## Aim of the exercise
Give the number of lines in the data that contain "example", and nothing more.

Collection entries
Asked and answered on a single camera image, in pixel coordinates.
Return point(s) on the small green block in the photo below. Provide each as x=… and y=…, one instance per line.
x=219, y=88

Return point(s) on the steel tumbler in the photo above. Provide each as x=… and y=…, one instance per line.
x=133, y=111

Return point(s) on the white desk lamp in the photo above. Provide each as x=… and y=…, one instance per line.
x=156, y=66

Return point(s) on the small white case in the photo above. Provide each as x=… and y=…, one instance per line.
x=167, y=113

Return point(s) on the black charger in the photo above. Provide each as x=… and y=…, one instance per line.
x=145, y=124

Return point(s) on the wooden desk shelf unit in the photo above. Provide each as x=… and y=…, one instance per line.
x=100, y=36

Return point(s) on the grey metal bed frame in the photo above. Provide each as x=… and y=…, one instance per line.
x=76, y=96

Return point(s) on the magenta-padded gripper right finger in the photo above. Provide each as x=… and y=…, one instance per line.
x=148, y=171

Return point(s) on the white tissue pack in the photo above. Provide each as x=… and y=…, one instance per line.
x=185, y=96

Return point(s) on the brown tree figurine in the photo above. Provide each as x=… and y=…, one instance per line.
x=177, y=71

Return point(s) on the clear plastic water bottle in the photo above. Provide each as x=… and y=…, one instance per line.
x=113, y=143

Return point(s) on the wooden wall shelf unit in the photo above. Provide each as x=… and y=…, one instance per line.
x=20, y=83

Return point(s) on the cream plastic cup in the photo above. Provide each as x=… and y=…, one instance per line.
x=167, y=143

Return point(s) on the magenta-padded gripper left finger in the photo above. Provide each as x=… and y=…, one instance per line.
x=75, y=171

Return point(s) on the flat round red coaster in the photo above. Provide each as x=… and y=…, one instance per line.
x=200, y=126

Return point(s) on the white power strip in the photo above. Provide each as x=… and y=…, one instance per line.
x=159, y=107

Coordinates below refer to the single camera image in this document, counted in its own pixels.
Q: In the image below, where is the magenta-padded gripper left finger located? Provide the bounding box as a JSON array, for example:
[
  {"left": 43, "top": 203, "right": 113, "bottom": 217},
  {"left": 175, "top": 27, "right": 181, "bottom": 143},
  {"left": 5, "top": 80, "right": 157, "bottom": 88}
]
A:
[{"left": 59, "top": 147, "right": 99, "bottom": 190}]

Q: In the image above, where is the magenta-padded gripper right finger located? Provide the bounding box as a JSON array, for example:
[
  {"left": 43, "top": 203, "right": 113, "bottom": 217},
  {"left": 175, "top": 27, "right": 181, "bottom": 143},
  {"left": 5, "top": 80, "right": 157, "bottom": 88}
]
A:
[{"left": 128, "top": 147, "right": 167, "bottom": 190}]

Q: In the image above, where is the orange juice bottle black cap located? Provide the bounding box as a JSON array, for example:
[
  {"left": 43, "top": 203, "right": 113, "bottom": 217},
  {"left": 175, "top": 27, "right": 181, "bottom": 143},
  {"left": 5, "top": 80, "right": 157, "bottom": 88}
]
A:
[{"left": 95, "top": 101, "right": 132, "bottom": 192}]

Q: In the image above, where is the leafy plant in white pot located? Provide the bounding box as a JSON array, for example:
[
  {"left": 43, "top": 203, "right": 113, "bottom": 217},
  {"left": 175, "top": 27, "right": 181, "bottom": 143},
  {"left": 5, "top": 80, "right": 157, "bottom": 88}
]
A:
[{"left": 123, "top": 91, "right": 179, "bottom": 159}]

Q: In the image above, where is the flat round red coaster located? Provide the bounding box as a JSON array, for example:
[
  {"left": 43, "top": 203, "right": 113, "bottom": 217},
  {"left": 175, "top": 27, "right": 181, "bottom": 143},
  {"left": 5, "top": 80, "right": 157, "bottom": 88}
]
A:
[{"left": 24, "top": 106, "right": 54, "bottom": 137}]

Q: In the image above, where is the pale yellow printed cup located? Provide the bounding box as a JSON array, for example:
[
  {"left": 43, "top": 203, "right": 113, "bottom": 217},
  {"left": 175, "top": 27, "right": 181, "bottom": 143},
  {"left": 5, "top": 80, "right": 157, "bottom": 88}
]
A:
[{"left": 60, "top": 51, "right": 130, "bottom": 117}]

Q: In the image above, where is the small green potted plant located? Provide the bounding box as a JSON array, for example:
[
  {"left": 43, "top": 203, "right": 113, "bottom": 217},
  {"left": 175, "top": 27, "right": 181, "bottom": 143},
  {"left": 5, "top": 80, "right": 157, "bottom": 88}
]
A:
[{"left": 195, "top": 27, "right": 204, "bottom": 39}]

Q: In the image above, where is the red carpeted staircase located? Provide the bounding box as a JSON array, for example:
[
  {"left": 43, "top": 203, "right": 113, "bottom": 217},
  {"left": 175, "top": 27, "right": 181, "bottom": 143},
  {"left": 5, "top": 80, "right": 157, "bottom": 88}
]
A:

## Expected output
8